FAI in manufacturing disappointed, but infrastructure FAI growth seems to have been solid.
Meanwhile, real-estate activity surprised on the upside. In spite of purchasing restrictions in large cities and a strong base, housing sales rose 23.7% year-on-year in the first two months of 2017, as sales in smaller cities remained strong.
Housing starts were up 14.8% year-on-year nation-wide in the first two months. Nonetheless, real estate FAI grew little in January-February year-on-year, in part reflecting continued caution of developers.
Goods exports growth rose to 7.0% year-on-year in real terms in January-February, confirming that global demand momentum is strengthening.
However, the expansion of household consumption slowed, with real retail sales growth down top to 8.1% year-on-year in January-February from 9.1% in Q4. Car sales growth slowed to 3.9% in the first two months.
Inventory developments have aided industrial production – the fall of inventories in industry throughout 2016 stimulated production in recent months, although inventories rose significantly in December. In all, growth of industrial value added (VA) picked up to 6.3% year-on-year in January-February.
While mining output continued to fall on a year ago, growth of manufacturing VA strengthened to 6.9% year-on-year.
Below Target Inflation
Consumer price inflation eased notably in February to 0.8% year-on-year from 2.5% year-on-year in January, underpinned by sharply lower food prices following the end of the Lunar New Year holiday.
But the production price index (PPI) rose further to 7.8% year-on-year in February, driven by coal mining and heavy industries. Nonetheless, we expect the spurt in the PPI to run out of steam in Q2 2017, and forecast CPI inflation to remain comfortably below the likely target of 3% in 2017, suggesting no major monetary policy implications.
In February, new bank lending fell markedly to CNY1.17 trillion (from CNY2.03 trillion in January), while total social financing (TSF) also dropped to CNY1.15 trillion after hitting a new record of CNY3.74 trillion in the earlier month.
In the first two months of 2017, the stocks of bank lending and TSF (adjusted for local government bond issuance) rose 12.9% and 15.9% from a year ago, slightly less than the 13.4% and 16.1% in December 2016.
Decent Trade Momentum
Looking ahead, recent global trade indicators show a decent momentum going into 2017. We expect it to grow by 2.7% this year, from 1.4% in 2016. China should, in principle, benefit from any pick-up in growth in the US from more expansionary fiscal policy under a Trump administration.
But China's exports to the US will also face a harsher climate under a Trump administration, which should weigh on export growth. Overall, we expect the export outlook to improve somewhat this year, helped by the 5.7% real trade-weighted depreciation in the year to end-December.
Domestically, we expect infrastructure investment to remain solid, in a year of a major leadership reshuffle. And corporate investment should benefit somewhat from renewed profit growth.
But even though housing activity surprised on the upside in the first two months, we expect the tightening of housing purchasing restrictions in many large cities to weigh on real estate investment this year.
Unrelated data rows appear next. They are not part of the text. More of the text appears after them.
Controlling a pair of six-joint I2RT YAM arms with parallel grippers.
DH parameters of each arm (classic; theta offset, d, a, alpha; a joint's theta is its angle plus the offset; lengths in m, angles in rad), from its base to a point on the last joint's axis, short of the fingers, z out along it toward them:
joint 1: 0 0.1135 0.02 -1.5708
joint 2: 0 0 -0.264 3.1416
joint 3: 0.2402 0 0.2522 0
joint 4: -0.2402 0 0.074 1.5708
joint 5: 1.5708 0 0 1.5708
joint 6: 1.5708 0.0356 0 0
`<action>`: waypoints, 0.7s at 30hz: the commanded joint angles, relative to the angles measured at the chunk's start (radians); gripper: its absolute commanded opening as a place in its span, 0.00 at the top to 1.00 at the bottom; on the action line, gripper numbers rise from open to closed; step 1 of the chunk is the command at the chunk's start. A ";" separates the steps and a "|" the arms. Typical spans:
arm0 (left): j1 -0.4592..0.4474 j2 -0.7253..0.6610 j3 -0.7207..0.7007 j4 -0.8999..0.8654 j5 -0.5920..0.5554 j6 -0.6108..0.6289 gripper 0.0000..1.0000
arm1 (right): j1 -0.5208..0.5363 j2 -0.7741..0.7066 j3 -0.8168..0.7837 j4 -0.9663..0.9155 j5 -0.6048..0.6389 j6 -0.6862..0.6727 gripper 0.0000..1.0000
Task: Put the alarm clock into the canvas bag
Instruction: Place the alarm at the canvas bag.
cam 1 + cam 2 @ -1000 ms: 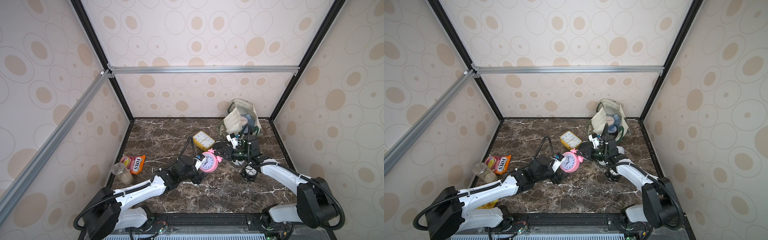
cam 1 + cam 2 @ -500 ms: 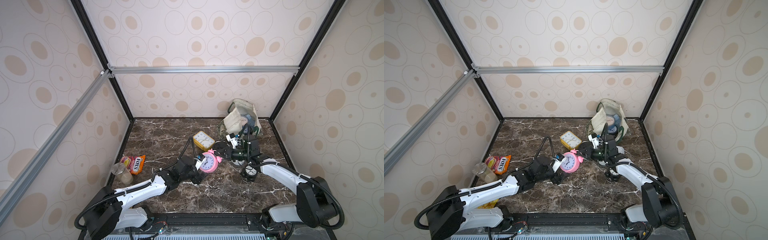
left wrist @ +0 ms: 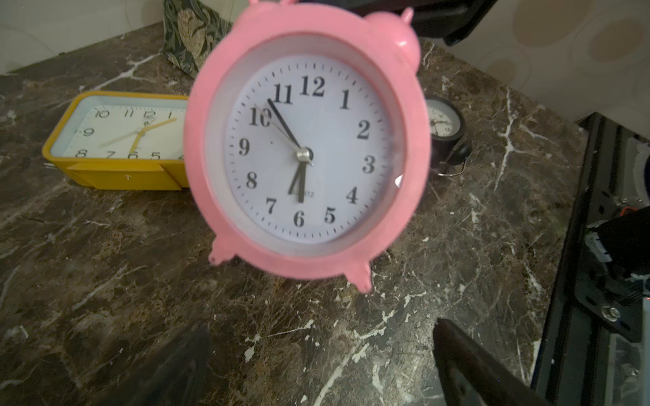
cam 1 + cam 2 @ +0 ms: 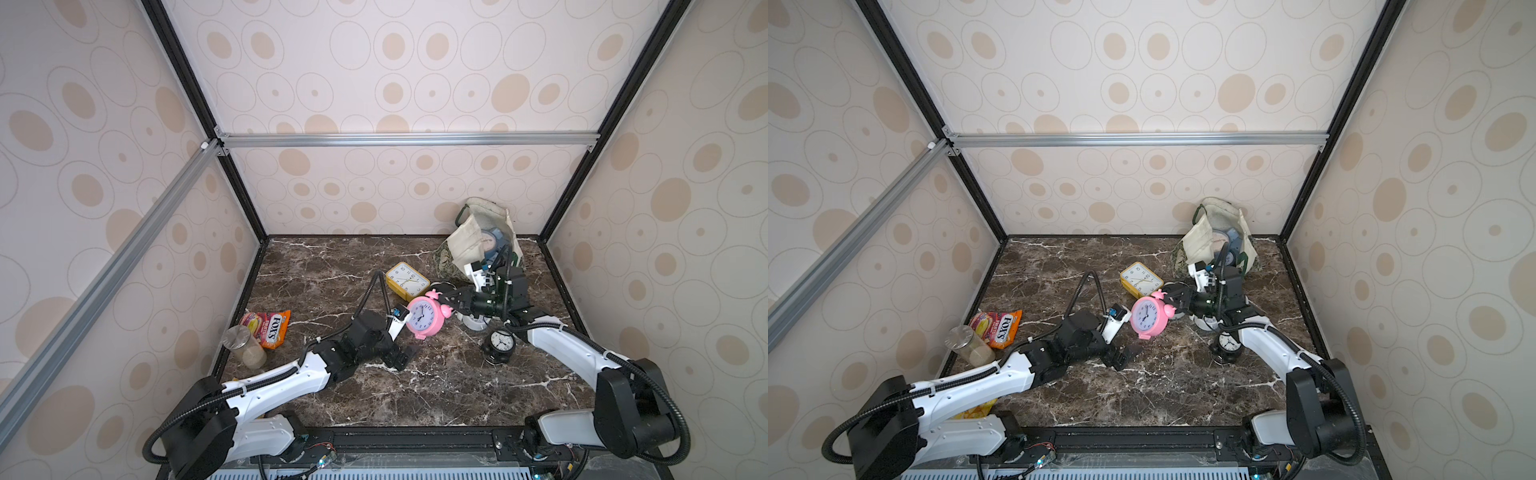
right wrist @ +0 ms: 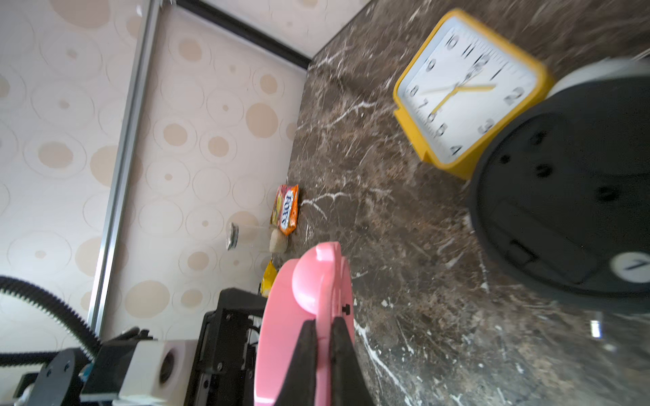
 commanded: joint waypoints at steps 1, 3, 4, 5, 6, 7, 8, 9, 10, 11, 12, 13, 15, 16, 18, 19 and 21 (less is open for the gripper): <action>-0.009 -0.083 0.015 0.083 0.004 -0.040 0.02 | -0.089 -0.085 0.032 0.054 0.049 0.051 1.00; -0.009 -0.111 0.003 0.091 -0.010 -0.052 0.02 | -0.157 -0.119 0.025 0.101 0.089 0.088 1.00; -0.009 -0.117 -0.001 0.092 -0.011 -0.055 0.02 | -0.184 -0.134 0.022 0.128 0.110 0.110 1.00; -0.009 -0.121 -0.007 0.091 -0.012 -0.058 0.02 | -0.216 -0.147 0.025 0.151 0.130 0.129 1.00; -0.009 -0.121 -0.012 0.087 -0.011 -0.063 0.02 | -0.245 -0.157 0.031 0.170 0.149 0.145 1.00; -0.009 -0.121 -0.016 0.087 -0.010 -0.068 0.02 | -0.268 -0.164 0.039 0.180 0.166 0.155 1.00; -0.009 -0.121 -0.024 0.089 -0.008 -0.075 0.02 | -0.291 -0.170 0.050 0.191 0.189 0.160 1.00; -0.009 -0.121 -0.032 0.093 -0.005 -0.087 0.02 | -0.312 -0.176 0.058 0.201 0.222 0.160 1.00; -0.009 -0.121 -0.038 0.100 0.000 -0.096 0.02 | -0.330 -0.181 0.062 0.211 0.252 0.162 1.00; -0.009 -0.124 -0.048 0.110 0.003 -0.108 0.02 | -0.347 -0.183 0.061 0.237 0.288 0.165 1.00; -0.009 -0.127 -0.058 0.121 0.006 -0.119 0.02 | -0.360 -0.184 0.059 0.262 0.329 0.166 1.00; -0.009 -0.132 -0.067 0.133 0.008 -0.131 0.02 | -0.369 -0.181 0.059 0.275 0.365 0.160 1.00; -0.009 -0.135 -0.086 0.159 0.016 -0.159 0.02 | -0.374 -0.171 0.054 0.308 0.446 0.149 1.00; -0.009 -0.135 -0.090 0.163 0.020 -0.169 0.02 | -0.373 -0.162 0.043 0.348 0.484 0.150 1.00; -0.009 -0.135 -0.096 0.165 0.027 -0.189 0.02 | -0.373 -0.130 0.022 0.431 0.550 0.157 1.00; -0.008 -0.136 -0.098 0.165 0.030 -0.197 0.02 | -0.373 -0.115 0.014 0.466 0.570 0.148 1.00; -0.009 -0.142 -0.105 0.166 0.032 -0.211 0.01 | -0.372 -0.073 0.006 0.536 0.620 0.138 1.00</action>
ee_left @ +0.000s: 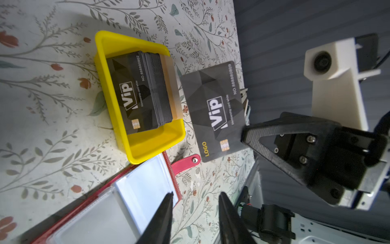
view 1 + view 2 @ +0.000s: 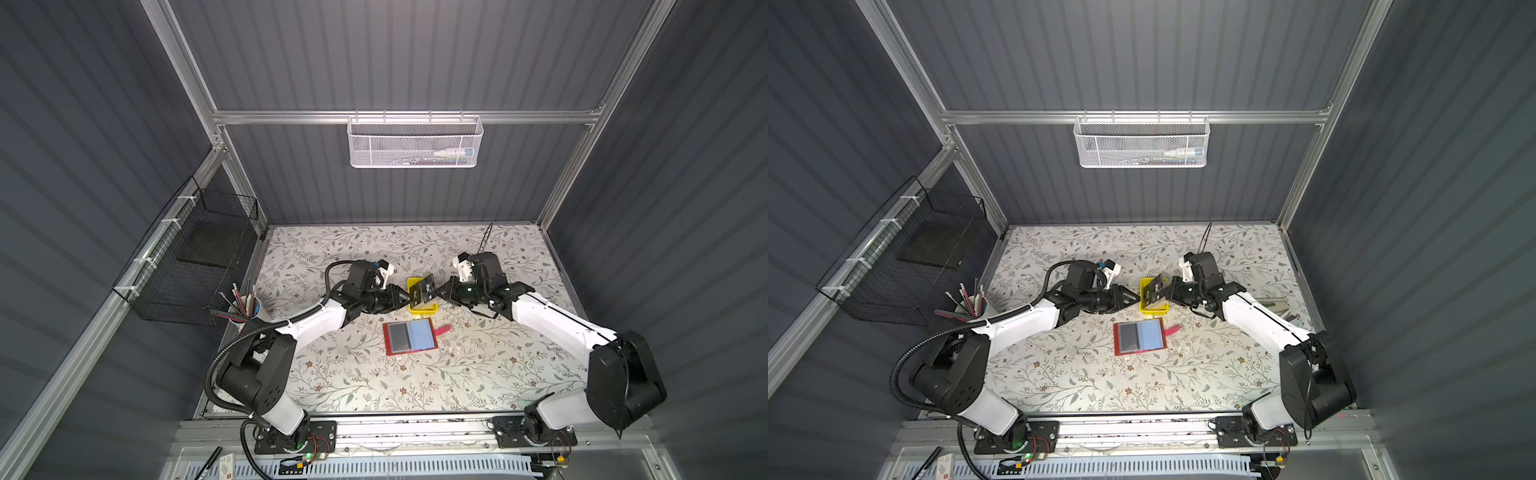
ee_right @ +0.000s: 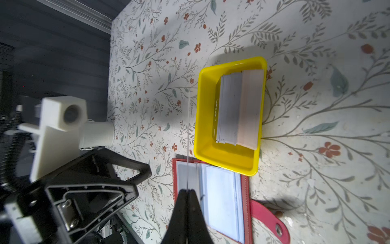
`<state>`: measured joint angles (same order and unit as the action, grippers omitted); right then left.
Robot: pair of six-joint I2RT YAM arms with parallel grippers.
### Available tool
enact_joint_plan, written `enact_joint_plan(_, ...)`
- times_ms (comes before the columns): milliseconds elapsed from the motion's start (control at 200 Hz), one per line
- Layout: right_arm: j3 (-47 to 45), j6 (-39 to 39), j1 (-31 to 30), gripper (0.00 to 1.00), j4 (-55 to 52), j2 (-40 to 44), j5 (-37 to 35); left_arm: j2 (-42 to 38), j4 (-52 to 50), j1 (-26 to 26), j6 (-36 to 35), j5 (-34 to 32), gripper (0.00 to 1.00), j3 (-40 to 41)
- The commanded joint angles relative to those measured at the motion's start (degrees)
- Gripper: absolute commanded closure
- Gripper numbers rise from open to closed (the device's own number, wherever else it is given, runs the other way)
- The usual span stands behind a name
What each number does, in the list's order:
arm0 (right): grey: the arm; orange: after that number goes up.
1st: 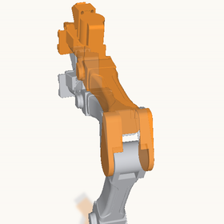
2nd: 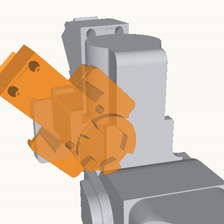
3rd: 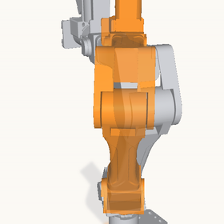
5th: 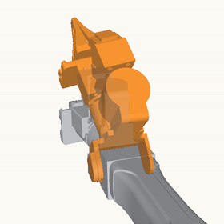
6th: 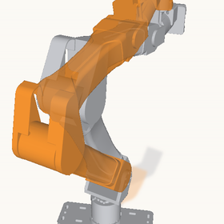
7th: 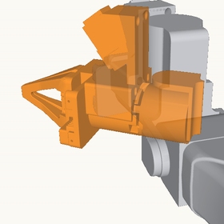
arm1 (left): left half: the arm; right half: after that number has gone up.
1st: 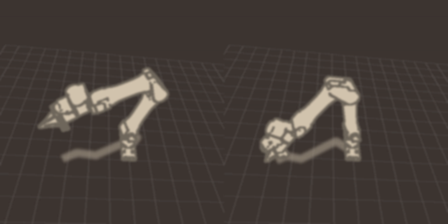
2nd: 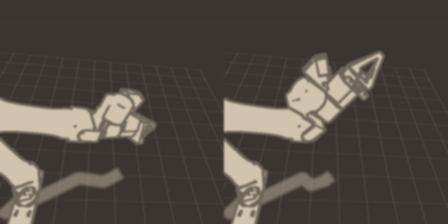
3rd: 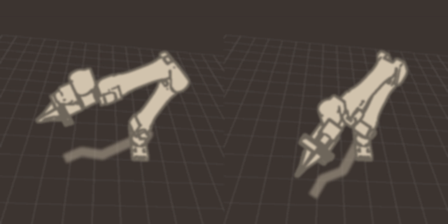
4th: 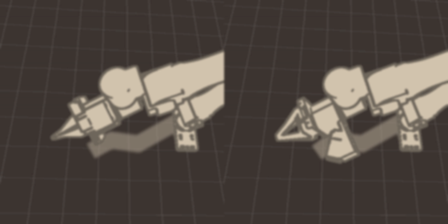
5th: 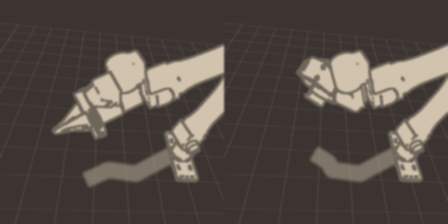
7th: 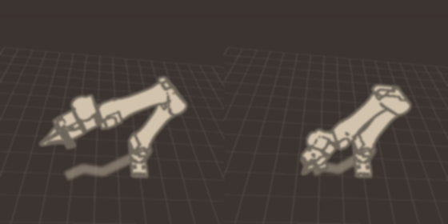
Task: Insert credit cards into a card holder
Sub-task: Pick up the credit card from the storage box.
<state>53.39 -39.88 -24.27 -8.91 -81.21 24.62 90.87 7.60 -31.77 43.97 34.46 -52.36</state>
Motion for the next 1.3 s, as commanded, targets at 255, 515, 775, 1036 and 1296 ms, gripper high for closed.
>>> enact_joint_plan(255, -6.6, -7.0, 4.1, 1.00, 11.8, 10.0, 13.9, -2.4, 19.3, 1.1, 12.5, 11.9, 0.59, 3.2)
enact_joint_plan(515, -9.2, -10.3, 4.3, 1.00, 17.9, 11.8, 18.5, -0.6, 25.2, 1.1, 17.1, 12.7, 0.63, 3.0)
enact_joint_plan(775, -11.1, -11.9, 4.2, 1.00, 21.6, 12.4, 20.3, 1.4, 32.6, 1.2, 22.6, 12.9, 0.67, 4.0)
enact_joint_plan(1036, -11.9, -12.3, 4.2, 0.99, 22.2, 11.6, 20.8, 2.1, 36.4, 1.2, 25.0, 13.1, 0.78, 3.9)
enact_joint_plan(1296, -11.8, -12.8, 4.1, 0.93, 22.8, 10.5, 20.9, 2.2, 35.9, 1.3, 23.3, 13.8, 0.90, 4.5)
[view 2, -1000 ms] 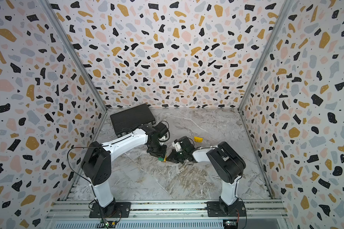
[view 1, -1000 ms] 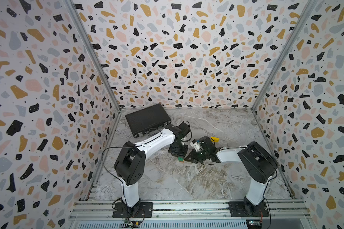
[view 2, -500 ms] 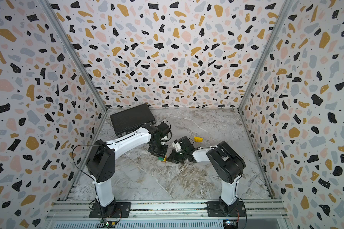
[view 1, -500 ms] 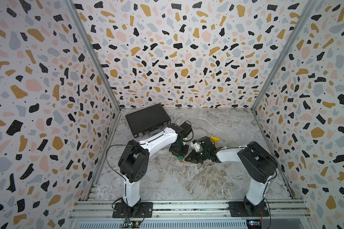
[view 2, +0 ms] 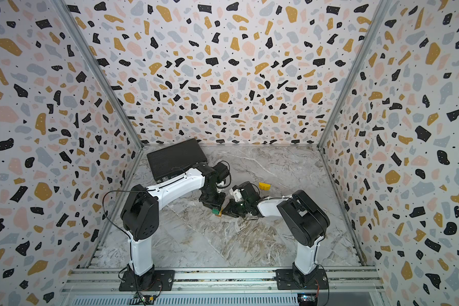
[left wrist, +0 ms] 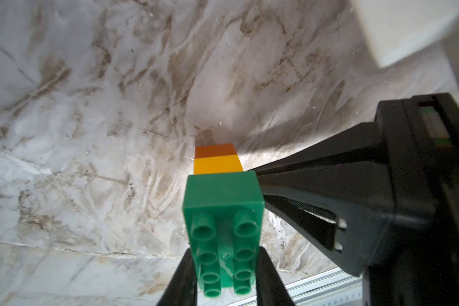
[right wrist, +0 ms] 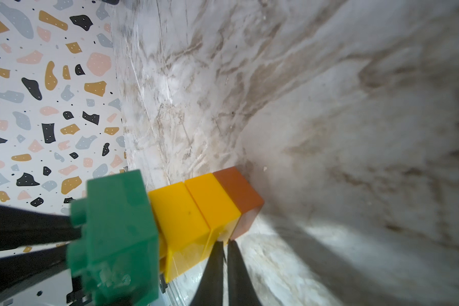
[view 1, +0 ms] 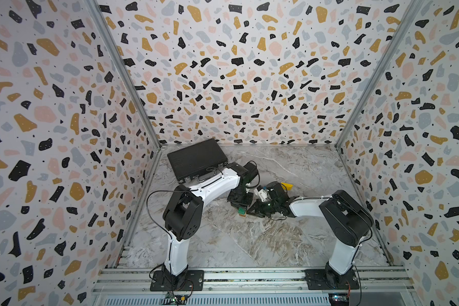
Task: Assemble an ice cream with lego
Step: Assemble the lego brick with the lego brick.
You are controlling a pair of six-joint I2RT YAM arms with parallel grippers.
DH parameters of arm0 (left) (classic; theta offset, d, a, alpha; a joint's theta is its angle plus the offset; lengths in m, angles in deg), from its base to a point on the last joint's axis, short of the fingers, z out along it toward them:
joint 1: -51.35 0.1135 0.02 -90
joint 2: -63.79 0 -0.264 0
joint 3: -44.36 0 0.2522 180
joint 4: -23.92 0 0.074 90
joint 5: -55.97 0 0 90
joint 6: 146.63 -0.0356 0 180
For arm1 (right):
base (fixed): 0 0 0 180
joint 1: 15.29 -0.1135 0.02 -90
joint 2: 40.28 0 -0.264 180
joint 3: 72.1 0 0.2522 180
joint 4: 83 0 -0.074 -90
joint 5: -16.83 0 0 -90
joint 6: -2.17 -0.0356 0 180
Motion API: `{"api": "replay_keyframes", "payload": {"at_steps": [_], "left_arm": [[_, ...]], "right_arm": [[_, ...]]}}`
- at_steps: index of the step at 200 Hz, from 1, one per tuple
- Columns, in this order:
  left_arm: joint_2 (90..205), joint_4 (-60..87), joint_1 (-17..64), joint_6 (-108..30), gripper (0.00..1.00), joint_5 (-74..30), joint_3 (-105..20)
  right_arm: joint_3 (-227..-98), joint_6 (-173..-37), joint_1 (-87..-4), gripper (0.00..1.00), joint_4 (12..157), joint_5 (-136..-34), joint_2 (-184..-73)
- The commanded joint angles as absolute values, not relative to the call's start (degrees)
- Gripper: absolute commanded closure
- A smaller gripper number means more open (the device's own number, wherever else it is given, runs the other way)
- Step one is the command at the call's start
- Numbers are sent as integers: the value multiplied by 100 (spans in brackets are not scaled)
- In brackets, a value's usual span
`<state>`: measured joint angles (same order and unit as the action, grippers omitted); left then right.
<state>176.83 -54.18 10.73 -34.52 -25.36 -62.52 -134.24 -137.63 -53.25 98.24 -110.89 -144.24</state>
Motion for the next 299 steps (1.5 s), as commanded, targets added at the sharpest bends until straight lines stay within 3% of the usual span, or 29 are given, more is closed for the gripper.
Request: {"api": "replay_keyframes", "payload": {"at_steps": [1,48,103,171,202,299], "left_arm": [[18057,-5792,1030,-3570,95,-2752,-6224],[18155,-5717,1030,-3729,94,-2533,-6392],[18287,-5760,1030,-3908,94,-2614,-6496],[18434,-5799,1030,-3894,92,-2716,-6538],[18533,-5873,1030,-3896,86,-2717,-6679],[18421,-6012,1031,-3836,50,-2893,-7106]], "right_arm": [[-13398,-13627,-5353,90,9802,-10997,-14106],[-13333,-13331,-5344,83,9504,-10580,-13739],[-13135,-13480,-5192,59,9822,-10758,-13508],[-12844,-14070,-4872,54,10823,-11244,-13669],[-12807,-14019,-4832,53,10697,-11091,-13609],[-12857,-13773,-4825,52,10234,-10777,-13505]]}}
We forecast consumption growth to ease on moderating real wage growth, but to remain relatively solid.
We do not expect a benchmark interest rate rise in China this year, and official fiscal policy will also remain supportive
Supportive Fiscal Policy
Meanwhile, the government work report presented at the plenary session of the National People’s Congress (NPC) confirmed a slight shift in policy stance to somewhat more emphasis on reducing financial risks. The GDP growth target was adjusted from 6.5-7% last year to “around 6.5%, or higher if possible in practice” for this year.
The report stressed a “prudent and neutral” monetary policy as the targets for growth of M2 and TSF were reduced from 13% in 2016 to 12% this year. Based on plans for local government bond issuance, we estimate that overall credit growth is targeted at 14.8%, slightly more than we had expected.
We do not expect a benchmark interest rate rise this year, and official fiscal policy will also remain supportive.
Following the solid data for the start of the year and the signaling of a slightly more dovish policy stance during the recent NPC compared to what we had expected, we now expect GDP growth to slow to 6.5% this year, up from 6.3% before.
High uncertainty calls for vigilance of policymaking. But at least the current growth momentum gives policy some two-way leeway.